> _Task item_
Collect all lines containing the word "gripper" from the data.

> _Collected material_
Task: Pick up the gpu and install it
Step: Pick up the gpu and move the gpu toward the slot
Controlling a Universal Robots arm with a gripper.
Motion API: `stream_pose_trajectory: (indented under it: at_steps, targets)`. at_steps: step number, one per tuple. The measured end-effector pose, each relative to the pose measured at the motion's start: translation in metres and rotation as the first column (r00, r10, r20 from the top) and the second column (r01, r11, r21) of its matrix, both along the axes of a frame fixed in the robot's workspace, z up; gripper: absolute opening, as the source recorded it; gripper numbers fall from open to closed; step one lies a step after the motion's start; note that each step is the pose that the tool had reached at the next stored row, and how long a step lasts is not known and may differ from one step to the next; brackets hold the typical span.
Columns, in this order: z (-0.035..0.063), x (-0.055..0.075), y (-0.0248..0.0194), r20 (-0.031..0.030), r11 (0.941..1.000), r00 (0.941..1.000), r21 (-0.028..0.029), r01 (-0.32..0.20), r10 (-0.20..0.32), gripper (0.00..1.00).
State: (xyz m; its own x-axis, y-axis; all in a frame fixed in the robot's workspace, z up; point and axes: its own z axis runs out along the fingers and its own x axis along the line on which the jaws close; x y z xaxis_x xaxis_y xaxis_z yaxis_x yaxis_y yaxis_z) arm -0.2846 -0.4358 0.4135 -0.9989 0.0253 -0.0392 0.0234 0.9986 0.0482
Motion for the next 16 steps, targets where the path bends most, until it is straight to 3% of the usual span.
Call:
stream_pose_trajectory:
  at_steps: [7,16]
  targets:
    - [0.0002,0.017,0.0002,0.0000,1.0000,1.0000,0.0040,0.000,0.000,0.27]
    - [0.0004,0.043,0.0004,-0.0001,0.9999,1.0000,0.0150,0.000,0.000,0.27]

> _Written response_
Controlling a Universal Robots arm with a gripper.
Motion API: `stream_pose_trajectory: (indented under it: at_steps, targets)`. at_steps: step number, one per tuple. The measured end-effector pose, each relative to the pose measured at the motion's start: translation in metres and rotation as the first column (r00, r10, r20 from the top) and the second column (r01, r11, r21) of its matrix, both along the axes of a frame fixed in the robot's workspace, z up; gripper: absolute opening, as the source recorded it; gripper numbers fall from open to closed; step one lies a step after the motion's start; note that each step is the pose that the tool had reached at the next stored row, and how long a step lasts is not known and may differ from one step to the next; brackets hold the typical span.
Columns, in this order: z (-0.035..0.063), x (-0.055..0.075), y (-0.0248..0.0194), r20 (-0.031..0.030), r11 (0.941..1.000), r00 (0.941..1.000), r21 (-0.028..0.029), r01 (-0.32..0.20), r10 (-0.20..0.32), gripper (0.00..1.00).

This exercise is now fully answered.